Read The Strength of the Pack Page 15


  An hour after arriving, they managed to get through dinner. When Eva needed to use the bathroom, Nate went with her, standing outside as if awaiting his turn. He studied more pictures hanging on the wall, one of them older, at least by a generation. Four kids, three girls and a boy, and their parents.

  One of the girls was as fair-haired as the little girl in the newer portraits and bore a striking resemblance to her.

  When Eva emerged from the bathroom, he pointed without speaking.

  “That’s Michelle,” she said, “and Mom.” She pointed to an older, dark-haired girl, then to others. “Aunt Kelly and Uncle Mike, who are out there.”

  He caught her hand and squeezed. “Okay. Wait here for me.”

  “Yes, Sir.”

  That she didn’t even try to argue told him a lot.

  He quickly used the bathroom and was washing his hands when he heard a man’s voice just outside.

  With the hair bristling on the back of his neck, he didn’t even bother drying his hands as he opened the door and found Eva’s father standing there, with Eva backed against the wall.

  Nate put on a smile and stepped between them, staring down at the man. “Abe, old chap,” he softly said, letting his full accent come through, “I suggest you take a step back. One would think you’re trying to intimidate your daughter.”

  Abraham Banks didn’t take a step back, though. He glared up at Nate. “You sure you’re not one of those faggots, too?”

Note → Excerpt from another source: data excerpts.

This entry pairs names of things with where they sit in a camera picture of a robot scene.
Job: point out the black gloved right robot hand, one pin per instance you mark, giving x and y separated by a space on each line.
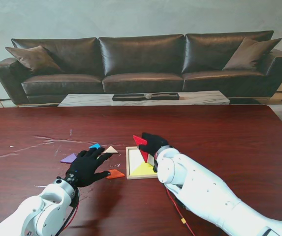
155 143

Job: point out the dark brown leather sofa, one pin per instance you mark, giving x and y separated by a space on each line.
143 61

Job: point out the purple medium tangram triangle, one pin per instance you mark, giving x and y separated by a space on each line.
68 159

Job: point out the long black decorative tray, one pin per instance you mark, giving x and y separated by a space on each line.
131 97

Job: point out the wooden square puzzle tray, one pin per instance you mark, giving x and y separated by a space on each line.
134 157

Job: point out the yellow large tangram triangle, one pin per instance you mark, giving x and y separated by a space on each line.
143 170

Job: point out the glass ball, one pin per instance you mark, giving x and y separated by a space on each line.
147 96

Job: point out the natural wood small tangram triangle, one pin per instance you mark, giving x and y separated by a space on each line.
111 150

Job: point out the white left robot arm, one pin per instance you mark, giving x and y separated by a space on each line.
42 209

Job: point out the blue small tangram triangle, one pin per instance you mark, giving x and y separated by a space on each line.
96 146

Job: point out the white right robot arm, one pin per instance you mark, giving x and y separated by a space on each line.
204 191

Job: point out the red large tangram triangle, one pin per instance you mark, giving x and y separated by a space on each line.
139 141

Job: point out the orange tangram parallelogram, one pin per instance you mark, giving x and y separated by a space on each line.
117 174

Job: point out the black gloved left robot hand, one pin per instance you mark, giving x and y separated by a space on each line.
85 168

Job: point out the brown sofa cushion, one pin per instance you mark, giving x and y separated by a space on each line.
251 55
35 60

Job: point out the marble coffee table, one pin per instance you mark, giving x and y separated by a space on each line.
86 99

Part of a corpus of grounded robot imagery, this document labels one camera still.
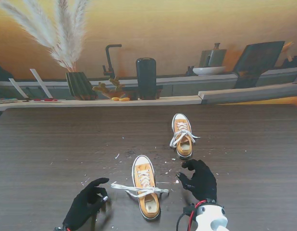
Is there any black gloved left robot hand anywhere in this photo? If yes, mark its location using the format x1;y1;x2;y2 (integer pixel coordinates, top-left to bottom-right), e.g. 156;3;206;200
62;177;110;231

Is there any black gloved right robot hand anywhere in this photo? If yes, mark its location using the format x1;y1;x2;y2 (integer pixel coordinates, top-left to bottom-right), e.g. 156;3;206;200
176;158;218;203

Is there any white shoelace of handled sneaker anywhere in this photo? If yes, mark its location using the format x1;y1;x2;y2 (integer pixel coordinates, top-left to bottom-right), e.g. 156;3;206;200
169;122;201;149

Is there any yellow sneaker with spread lace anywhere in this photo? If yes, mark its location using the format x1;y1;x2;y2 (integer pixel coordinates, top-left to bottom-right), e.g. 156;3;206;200
131;155;161;221

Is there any grey shelf plank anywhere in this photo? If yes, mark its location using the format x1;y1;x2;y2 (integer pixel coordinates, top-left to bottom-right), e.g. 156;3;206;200
198;83;297;105

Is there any light wooden shelf plank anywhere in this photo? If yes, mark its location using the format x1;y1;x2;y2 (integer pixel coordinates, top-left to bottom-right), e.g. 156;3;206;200
0;95;202;111

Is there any white bowl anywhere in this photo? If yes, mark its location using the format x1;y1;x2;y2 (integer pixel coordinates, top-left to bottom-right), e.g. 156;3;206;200
192;66;226;77

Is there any dark ribbed vase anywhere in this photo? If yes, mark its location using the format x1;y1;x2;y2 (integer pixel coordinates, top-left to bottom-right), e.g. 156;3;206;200
65;71;98;101

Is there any black cylindrical canister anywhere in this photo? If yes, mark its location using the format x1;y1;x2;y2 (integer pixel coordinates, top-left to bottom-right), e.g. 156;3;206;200
135;57;157;101

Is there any grey metal kettle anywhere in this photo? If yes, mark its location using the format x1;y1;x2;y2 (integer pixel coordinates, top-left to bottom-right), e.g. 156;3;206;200
198;42;227;68

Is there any long white slanted slat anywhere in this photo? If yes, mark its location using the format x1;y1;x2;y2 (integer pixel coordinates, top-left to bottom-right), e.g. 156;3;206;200
29;68;54;99

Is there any short white slanted slat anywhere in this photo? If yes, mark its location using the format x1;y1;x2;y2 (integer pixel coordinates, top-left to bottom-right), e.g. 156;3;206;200
8;78;29;101

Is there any dark slanted board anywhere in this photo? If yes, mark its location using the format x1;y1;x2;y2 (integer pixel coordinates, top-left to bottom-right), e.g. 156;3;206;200
232;40;286;89

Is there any black kitchen faucet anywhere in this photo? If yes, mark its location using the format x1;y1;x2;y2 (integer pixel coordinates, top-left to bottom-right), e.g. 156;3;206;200
102;44;123;79

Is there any white pampas grass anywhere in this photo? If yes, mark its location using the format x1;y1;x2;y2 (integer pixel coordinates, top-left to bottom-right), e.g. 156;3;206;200
0;0;91;73

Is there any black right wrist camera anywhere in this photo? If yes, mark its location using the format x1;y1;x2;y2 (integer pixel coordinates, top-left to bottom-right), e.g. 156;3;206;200
183;203;197;216

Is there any red right wrist cable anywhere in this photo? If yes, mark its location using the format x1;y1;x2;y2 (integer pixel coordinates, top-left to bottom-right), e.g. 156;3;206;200
187;201;207;231

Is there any black braided right wrist cable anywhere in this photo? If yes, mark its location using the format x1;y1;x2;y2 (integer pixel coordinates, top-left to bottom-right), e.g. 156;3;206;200
176;213;187;231

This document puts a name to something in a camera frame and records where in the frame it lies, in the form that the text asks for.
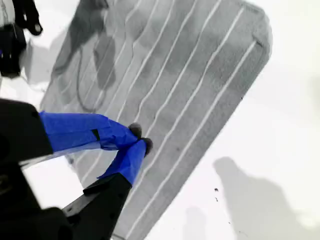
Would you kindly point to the grey white-striped towel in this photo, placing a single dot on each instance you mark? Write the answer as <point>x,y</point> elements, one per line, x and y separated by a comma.
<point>187,87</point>

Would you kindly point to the black camera box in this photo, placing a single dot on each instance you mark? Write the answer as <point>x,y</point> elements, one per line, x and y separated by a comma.
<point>11,50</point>

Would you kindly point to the black camera stalk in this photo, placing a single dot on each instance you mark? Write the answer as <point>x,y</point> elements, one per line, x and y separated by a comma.
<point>28,17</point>

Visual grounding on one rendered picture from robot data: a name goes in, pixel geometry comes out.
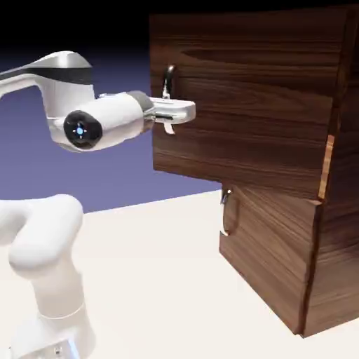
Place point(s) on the small dark wood cabinet door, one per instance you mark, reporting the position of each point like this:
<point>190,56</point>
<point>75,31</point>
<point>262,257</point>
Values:
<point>269,252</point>

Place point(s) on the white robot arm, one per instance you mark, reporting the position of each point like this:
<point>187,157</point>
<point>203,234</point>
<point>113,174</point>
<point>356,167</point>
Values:
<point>59,95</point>

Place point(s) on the large dark wood cabinet door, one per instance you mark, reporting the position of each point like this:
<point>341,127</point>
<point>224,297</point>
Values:
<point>252,84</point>

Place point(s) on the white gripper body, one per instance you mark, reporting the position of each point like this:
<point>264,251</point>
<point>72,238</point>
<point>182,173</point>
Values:
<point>176,110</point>

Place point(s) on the dark wood cabinet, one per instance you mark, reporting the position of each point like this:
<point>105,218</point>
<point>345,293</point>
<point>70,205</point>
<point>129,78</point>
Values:
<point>342,252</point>

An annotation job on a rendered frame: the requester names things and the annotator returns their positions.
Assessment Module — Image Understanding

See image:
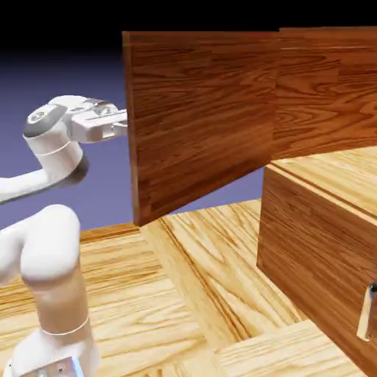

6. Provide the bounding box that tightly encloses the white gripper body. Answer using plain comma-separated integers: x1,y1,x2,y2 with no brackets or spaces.
70,109,128,144

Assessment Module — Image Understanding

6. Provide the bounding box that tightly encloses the large wooden cabinet door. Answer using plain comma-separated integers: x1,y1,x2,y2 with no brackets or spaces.
121,30,281,228

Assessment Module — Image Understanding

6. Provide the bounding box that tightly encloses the wooden cabinet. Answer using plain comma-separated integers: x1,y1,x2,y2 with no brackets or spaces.
256,26,377,377

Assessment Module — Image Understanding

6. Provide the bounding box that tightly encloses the small wooden cabinet door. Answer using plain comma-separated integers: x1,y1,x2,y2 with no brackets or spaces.
256,164,377,377

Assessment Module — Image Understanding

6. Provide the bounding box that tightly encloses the pale curved door handle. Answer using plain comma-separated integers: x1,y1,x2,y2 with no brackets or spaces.
356,281,377,342

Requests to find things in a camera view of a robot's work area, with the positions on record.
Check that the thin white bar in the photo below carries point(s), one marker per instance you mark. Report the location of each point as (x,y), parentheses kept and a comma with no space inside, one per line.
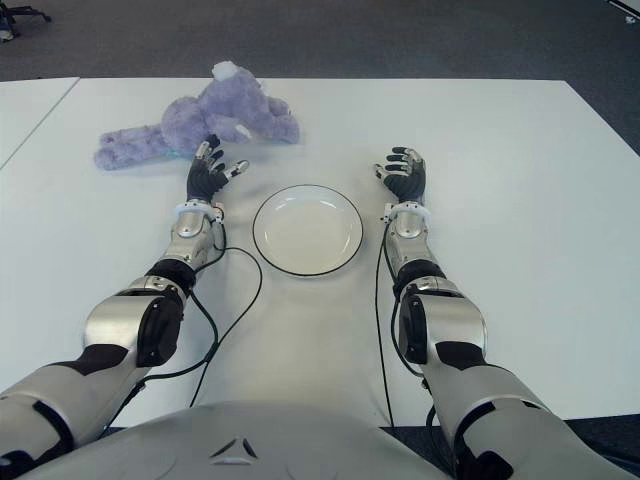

  Nate didn’t even blink. “I would strongly suggest that you don’t talk about Laurel’s father and step-father like that,” he said. “I consider them close personal friends.”

  “Huh. Imagine that. She managed to pick herself two queers for guys. Can’t do anything right. Had a chance to get full custody of that little girl and she blew it.”

  Nate’s fingers itched to close around the man’s throat but he resisted. “Wow. You are a pillock, aren’t you? Leo and Eva warned me about you but I honestly thought perhaps they were exaggerating. No one in this day and age could be so utterly lacking in social graces as that. Sad to see I was wrong.”

  Nate stepped forward, forcing the man back against the opposite hallway wall. “Eva, love, go say good-bye to your mum and sisters, now. We must be off.”

  Eva bolted. When Abraham made like he was going to go after her and put a hand up to push Nate back, Nate grabbed his hand and twisted, hitting the pressure points in Abraham’s hand as well as reaching up and hitting one in his upper arm.

  He drove older man down to his knees. “There, now,” Nate muttered. “That’s a good chap. You’re lucky I don’t break your bloody neck, but I promised Eva I’d behave myself like a gentleman.” He released the man and followed Eva to make sure she hurried.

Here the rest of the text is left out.